En vertu des modifications fiscales les plus récentes en août, les prélèvements les plus bas – une TVA de 18% plus un SCT de 45% – s’appliquent aux voitures avec un prix de base inférieur à 92 000 lires et un volume de cylindre de moteur inférieur à 1 600 cm3. Dans les tranches supérieures, les taux SCT vont de 50 % à 220 %. Une voiture avec un moteur dans la gamme 1600cc-2000cc et un prix de base de 221 000 lires se retrouverait avec un prix de près de 600 000 lires, y compris un SCT de 287 000 lires et une TVA de 91 000 lires. Pour des millions de consommateurs, de tels prix empêchent la possession d’une voiture ou la limitent considérablement.
Les données des associations de distributeurs automobiles montrent que les ventes au détail de voitures particulières et de véhicules utilitaires légers ont totalisé 60 216 en novembre et 58,3 % d’entre elles étaient des véhicules importés. La flambée des taux de change a entraîné une forte augmentation du coût des véhicules importés, augmentant également leur valeur imposable. Quant aux véhicules fabriqués dans le pays, les prix à la production ont été poussés à la hausse par la hausse des coûts des matériaux, y compris les pièces importées.

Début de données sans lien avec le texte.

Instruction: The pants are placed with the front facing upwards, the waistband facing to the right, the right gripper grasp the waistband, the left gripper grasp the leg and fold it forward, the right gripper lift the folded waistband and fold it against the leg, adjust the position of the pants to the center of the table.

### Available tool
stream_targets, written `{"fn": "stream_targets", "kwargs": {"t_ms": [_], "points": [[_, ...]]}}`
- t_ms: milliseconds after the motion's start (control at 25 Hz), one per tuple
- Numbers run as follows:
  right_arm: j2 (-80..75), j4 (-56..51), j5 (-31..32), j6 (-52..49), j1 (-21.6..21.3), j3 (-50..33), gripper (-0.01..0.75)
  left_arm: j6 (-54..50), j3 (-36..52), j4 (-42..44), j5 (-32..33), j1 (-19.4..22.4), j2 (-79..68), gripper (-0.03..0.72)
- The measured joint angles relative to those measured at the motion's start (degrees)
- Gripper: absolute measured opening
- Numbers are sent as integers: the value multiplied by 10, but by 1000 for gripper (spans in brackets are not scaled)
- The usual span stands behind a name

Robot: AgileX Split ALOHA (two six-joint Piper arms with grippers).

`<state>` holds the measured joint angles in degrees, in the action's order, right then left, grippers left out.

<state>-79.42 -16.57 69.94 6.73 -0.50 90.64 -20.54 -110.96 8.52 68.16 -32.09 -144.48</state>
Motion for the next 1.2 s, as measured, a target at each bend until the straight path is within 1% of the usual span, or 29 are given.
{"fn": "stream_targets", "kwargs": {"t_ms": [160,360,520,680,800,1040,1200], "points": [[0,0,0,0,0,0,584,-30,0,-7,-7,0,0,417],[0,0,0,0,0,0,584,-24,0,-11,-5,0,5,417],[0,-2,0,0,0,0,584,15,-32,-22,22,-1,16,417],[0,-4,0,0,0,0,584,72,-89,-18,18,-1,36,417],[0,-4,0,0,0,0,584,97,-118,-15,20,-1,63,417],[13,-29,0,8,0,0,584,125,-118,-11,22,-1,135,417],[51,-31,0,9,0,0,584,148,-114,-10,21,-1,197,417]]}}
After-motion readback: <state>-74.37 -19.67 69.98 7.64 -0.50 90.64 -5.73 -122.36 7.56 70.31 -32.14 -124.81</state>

Selon Ozpeynirci, « seulement quelques versions de quelques modèles restent dans la fourchette de 50 % SCT aujourd’hui. La plupart des voitures sont maintenant dans la tranche SCT à 80 %. Dans une sombre prévision pour l’année prochaine, il a déclaré : » Si cela continue comme ça, la voiture la moins chère de Turquie aura un prix d’au moins 400 000 lires au début de 2022. «
L’envolée des prix de base et la hausse des taux de SCT, conjuguées à l’incertitude économique qui sévit dans le pays, ont provoqué une contraction générale du marché automobile.
L’Automotive Distributors Association rapporte que les ventes de voitures particulières et de véhicules utilitaires légers ont diminué de 40,1% à 56 746 en octobre par rapport au même mois en 2020. Les données de la TUIK indiquent également une contraction. Selon l’institut, le nombre de tous types de véhicules routiers à moteur immatriculés en octobre a diminué de 25 % sur 12 mois et de 7,9 % par rapport à septembre.
Le gouvernement turc a fait preuve de courage, affirmant que la monnaie à bas prix contribuera à stimuler les exportations et à apporter plus de devises étrangères pour atténuer la crise. Du point de vue d’Ankara, les exportations sont désormais vitales pour l’économie turque.
Le marché intérieur est peut-être en ébullition, mais le secteur automobile turc – qui abrite les usines de grandes marques telles que Renault, Fiat, Toyota et Hyundai – reste le premier exportateur du pays et se classe parmi les 15 principaux centres automobiles mondiaux. Les exportations du secteur ont totalisé 25,5 milliards de dollars en 2020, selon l’Automotive Industry Exporters Association.
Les exportations de cette année ont déjà dépassé le chiffre de l’année dernière, mais non sans avertissements pour l’avenir. Les exportations d’automobiles s’élevaient à 26,4 milliards de dollars au cours des 11 premiers mois, une augmentation de 16 % par rapport à la même période l’an dernier. Sur une base mensuelle, cependant, les exportations ont fortement diminué en septembre, octobre et novembre par rapport aux mêmes mois l’année dernière sous l’impact de la pénurie mondiale de puces et de la contraction sur le marché européen.
Chez nous, les prix des voitures neuves et d’occasion continuent d’augmenter de jour en jour. Le gouvernement peut espérer que la hausse des exportations soulagera les problèmes de change du pays, mais la contraction du marché automobile dit le contraire. Le gouvernement pourrait-il baisser les taux du SCT pour redynamiser le marché ? Une telle perspective semble peu probable, selon les experts, étant donné la nouvelle stratégie d’Ankara consistant à stimuler les exportations et à décourager les importations dans le but de réduire le déficit du compte courant du pays et de soulager la lire.